** Task input **
/---

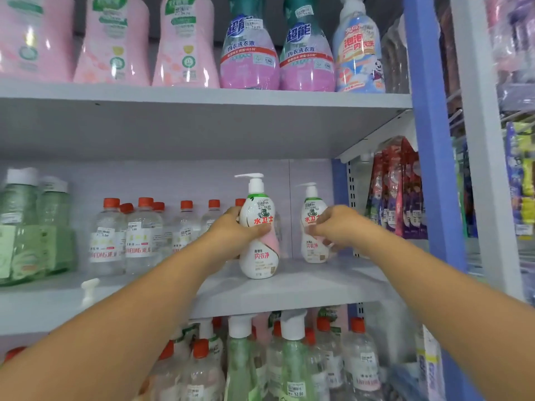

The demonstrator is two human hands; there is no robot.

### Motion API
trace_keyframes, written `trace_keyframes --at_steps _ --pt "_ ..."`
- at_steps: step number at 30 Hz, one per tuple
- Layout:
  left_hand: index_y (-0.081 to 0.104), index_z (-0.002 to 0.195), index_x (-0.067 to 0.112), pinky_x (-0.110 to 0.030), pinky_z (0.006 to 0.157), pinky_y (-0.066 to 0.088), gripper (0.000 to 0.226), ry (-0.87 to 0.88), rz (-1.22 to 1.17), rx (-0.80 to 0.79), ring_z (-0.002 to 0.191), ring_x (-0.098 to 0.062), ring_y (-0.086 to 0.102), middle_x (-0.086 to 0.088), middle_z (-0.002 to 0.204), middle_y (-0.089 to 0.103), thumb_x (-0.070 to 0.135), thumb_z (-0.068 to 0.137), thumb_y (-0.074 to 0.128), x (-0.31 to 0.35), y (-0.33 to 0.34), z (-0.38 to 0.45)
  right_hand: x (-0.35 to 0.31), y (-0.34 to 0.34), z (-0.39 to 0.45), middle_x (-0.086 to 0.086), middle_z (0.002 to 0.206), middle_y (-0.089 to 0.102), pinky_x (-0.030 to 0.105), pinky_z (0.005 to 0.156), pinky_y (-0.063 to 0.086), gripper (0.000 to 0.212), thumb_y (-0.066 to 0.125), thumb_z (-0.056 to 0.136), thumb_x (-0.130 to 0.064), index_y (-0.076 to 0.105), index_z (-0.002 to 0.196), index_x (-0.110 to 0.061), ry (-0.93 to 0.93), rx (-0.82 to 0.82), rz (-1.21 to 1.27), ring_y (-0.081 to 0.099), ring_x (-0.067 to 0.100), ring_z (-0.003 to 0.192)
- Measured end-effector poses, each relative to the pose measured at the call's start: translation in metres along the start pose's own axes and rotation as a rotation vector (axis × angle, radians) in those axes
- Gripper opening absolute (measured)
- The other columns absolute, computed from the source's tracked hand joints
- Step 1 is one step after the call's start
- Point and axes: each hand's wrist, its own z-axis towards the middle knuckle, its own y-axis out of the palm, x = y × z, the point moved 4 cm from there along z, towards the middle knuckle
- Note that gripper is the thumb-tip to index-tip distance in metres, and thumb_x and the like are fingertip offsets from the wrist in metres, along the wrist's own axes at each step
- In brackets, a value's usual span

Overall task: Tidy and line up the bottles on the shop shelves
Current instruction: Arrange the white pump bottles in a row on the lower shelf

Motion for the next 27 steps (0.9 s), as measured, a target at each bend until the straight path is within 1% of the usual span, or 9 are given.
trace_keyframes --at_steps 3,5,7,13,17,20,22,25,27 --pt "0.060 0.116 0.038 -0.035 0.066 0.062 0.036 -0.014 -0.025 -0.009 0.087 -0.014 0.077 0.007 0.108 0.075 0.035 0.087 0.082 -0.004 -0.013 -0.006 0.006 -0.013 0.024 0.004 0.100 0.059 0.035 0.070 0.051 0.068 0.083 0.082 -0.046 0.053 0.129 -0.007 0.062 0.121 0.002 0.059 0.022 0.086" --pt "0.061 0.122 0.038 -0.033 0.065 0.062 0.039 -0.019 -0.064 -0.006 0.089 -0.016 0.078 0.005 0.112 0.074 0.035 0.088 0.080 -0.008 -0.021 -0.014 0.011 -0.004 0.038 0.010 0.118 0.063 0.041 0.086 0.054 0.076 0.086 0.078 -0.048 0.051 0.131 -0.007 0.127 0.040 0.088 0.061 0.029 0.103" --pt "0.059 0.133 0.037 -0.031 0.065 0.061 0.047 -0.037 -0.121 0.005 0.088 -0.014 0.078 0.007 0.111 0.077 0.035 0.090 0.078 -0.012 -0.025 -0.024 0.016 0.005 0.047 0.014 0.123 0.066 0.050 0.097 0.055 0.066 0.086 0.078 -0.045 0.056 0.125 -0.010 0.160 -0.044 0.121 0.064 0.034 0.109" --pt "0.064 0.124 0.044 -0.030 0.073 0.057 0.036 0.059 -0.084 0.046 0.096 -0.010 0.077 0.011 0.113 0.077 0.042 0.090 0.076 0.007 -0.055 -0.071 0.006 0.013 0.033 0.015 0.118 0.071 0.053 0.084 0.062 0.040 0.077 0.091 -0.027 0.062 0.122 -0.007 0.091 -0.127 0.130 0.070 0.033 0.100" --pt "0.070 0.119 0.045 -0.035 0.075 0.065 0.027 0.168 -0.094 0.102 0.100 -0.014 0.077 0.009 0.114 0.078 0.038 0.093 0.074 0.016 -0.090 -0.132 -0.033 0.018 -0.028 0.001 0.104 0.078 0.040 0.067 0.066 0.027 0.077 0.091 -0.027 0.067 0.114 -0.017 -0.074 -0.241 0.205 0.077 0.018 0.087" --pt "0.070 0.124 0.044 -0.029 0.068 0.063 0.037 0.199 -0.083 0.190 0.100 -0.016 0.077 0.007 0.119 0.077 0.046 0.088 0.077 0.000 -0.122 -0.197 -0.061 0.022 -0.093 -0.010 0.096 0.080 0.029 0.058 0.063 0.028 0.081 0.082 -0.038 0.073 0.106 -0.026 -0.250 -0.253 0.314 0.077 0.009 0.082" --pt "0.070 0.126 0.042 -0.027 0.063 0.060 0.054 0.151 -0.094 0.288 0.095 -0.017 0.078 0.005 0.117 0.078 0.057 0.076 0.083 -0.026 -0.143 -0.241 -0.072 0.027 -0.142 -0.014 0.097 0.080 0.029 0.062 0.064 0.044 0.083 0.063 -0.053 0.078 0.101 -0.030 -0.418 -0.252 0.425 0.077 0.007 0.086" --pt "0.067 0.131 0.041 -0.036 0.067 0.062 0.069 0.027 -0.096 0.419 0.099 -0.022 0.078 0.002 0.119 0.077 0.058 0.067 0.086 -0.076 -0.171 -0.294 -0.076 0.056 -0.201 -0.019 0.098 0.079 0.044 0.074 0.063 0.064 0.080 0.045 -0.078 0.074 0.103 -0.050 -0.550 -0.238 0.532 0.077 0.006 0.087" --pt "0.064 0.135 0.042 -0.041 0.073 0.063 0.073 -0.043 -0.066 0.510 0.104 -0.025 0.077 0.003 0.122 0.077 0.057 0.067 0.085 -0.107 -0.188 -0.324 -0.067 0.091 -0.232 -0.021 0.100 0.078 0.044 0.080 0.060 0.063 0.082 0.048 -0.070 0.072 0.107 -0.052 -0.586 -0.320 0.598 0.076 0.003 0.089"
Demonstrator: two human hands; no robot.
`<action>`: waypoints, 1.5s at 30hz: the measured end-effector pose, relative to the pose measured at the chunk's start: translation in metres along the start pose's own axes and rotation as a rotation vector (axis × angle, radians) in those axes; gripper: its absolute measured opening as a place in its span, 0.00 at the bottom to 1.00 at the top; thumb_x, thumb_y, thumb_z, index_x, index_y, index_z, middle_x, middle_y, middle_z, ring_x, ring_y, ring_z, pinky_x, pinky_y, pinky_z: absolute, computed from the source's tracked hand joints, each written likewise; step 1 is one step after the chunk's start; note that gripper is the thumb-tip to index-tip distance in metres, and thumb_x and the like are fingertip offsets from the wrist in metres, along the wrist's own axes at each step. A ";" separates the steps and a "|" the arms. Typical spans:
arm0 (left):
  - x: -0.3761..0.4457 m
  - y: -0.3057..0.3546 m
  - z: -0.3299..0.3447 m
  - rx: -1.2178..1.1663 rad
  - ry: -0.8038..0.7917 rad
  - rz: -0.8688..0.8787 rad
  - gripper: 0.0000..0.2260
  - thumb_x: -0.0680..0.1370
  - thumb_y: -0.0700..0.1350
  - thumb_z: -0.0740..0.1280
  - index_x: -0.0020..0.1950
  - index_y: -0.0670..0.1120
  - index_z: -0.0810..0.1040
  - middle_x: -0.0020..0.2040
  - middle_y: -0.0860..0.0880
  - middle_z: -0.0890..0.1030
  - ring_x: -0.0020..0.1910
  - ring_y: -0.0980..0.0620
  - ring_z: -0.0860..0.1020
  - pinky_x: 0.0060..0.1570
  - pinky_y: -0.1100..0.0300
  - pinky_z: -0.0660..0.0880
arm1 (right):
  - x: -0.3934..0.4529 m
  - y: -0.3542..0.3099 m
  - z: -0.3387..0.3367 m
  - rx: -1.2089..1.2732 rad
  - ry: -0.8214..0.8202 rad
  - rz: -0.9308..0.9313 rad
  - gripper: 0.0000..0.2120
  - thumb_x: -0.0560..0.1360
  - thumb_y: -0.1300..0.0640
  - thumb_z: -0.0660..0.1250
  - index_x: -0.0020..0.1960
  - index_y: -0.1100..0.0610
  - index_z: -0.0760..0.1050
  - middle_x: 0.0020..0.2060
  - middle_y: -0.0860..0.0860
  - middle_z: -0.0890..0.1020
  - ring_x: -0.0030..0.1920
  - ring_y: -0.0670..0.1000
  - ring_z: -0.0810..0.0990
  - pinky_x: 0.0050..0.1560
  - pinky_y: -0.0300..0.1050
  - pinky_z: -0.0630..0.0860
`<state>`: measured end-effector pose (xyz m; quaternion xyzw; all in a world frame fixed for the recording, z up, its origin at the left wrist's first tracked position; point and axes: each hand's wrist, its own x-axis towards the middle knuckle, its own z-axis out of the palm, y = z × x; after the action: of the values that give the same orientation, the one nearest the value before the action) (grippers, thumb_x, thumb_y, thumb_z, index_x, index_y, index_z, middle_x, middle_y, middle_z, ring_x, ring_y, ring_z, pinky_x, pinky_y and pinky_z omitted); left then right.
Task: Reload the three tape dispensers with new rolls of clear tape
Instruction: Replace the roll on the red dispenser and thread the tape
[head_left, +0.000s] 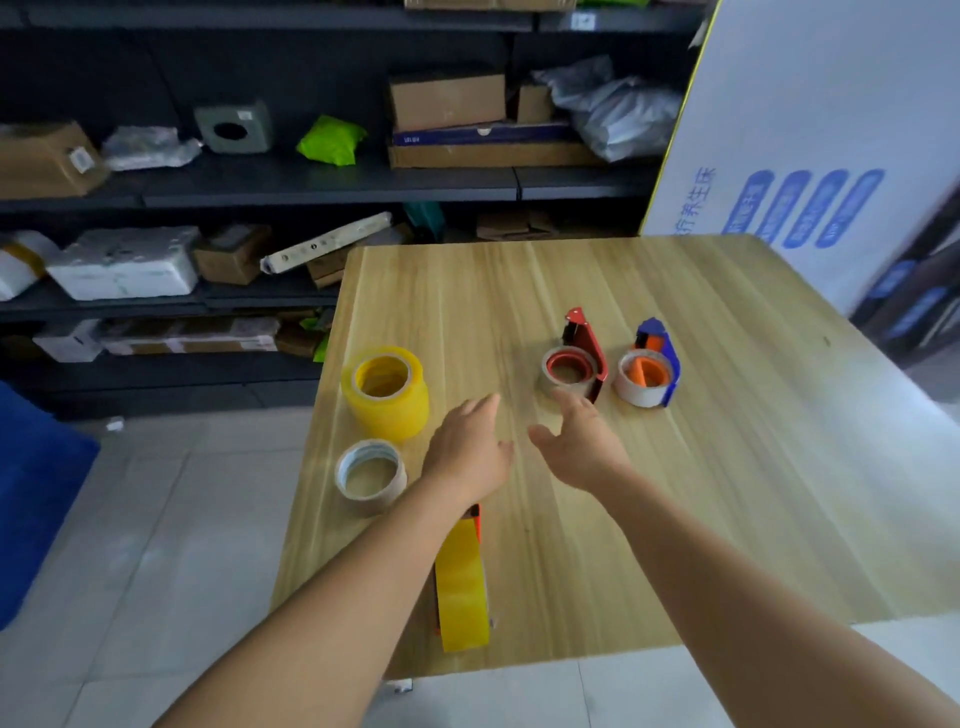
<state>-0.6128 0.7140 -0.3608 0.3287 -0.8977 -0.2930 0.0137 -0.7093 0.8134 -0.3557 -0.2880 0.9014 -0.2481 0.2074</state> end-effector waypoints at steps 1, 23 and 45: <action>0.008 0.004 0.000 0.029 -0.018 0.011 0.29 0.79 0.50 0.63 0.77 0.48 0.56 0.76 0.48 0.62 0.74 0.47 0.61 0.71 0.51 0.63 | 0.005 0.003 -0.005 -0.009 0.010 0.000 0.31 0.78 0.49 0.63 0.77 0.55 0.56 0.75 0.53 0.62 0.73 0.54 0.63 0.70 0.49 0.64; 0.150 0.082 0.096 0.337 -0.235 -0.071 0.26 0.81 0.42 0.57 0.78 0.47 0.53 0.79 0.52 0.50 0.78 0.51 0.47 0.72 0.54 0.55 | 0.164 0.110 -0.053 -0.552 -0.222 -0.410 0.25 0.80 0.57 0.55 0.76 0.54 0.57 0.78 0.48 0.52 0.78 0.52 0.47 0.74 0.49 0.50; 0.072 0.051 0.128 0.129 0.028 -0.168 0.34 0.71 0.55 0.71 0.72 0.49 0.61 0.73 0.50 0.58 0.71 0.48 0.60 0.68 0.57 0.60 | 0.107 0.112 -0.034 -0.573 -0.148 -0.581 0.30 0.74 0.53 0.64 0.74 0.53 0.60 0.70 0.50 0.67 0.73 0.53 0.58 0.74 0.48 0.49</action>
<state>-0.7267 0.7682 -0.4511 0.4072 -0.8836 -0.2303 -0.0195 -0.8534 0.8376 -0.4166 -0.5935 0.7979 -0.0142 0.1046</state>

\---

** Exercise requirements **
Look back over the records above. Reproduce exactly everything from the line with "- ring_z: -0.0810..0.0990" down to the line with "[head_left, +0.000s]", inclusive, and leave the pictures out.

** Result of this exercise **
  - ring_z: -0.0810..0.0990
  - pinky_x: 0.0050..0.1560
  - pinky_y: -0.0300..0.1050
  - pinky_z: -0.0630..0.0860
`<state>`: measured end-effector pose (xyz m; quaternion xyzw; all in a world frame fixed for the recording, z up, its origin at the left wrist's first tracked position; point and axes: each hand's wrist, its own x-axis towards the middle knuckle, its own z-axis out of the palm, y = z × x; after the action: of the values that give the same orientation, the one nearest the value before the action) (grippers, thumb_x, thumb_y, thumb_z, index_x, index_y, index_z, middle_x, middle_y, middle_z, ring_x, ring_y, ring_z, pinky_x, pinky_y and pinky_z omitted); left then right.
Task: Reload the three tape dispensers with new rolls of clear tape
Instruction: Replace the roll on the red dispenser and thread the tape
[head_left, +0.000s] 

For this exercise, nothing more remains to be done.